The Curse of the Blank Page

by Janis Patterson

This isn’t a post about writers’ block. I don’t really believe in writer’s block. The mind is always going, always creating, always fabricating, always dreaming. There’s no shortage of ideas or knowledge of exactly where your story is going to go.

No, this is a post about ... I don’t know. Ennui is as good a word as any. I have two books both almost finished. I know just what needs to happen in both of them. I also know exactly what is going to happen in two more books that are both about half finished. (Yes, I almost never have fewer than four projects going at once. Weird, I’ve been told, but this is the way I have always worked.) Pages of dialogue flow through my mind. Descriptions of settings are firm in my mind, some of them clearer than actual places I have physically visited.

So what is the problem?

Ennui. Or perhaps accidie.

I guess I just don’t want to write the words even as they are yammering in my brain. I sit down at the computer, open the current file and sometimes get a couple of hundred words done before being startled to find myself playing a killer game of solitaire MahJongg or working an electronic jigsaw puzzle - both guilty pleasures. Or finding that I really need to clean the gasket on the dishwasher with a Q-Tip to make sure it’s really clean - right now! (If you saw the perpetually chaotic state of my kitchen you’d know how insanely weird that is.) 

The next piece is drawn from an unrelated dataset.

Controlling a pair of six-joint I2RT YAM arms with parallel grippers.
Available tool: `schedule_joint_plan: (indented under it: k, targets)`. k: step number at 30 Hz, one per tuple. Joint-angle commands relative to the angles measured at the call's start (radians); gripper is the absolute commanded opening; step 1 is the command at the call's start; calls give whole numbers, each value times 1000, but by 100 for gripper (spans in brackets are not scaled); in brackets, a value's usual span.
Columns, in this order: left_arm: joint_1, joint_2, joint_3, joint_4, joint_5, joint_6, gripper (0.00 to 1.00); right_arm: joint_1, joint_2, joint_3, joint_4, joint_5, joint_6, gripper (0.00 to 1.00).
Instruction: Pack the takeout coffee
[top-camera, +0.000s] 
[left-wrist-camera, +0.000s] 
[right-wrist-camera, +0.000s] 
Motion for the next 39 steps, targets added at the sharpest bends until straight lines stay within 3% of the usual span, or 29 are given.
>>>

In talking this phenomenon with my writer friends I’ve been given the usually sage diagnoses/advice to burn out (take a couple of hours or even days off), to adjourn for a session in the hot tub (which I do every morning and have for ages), of boredom with the project (I have four going, remember, all in different genres), to relax and read more to refill the well (done that, and lack of ideas/settings/plots is not my problem) and to get a physical checkup to make sure nothing physical is wrong with me (done that, all okay).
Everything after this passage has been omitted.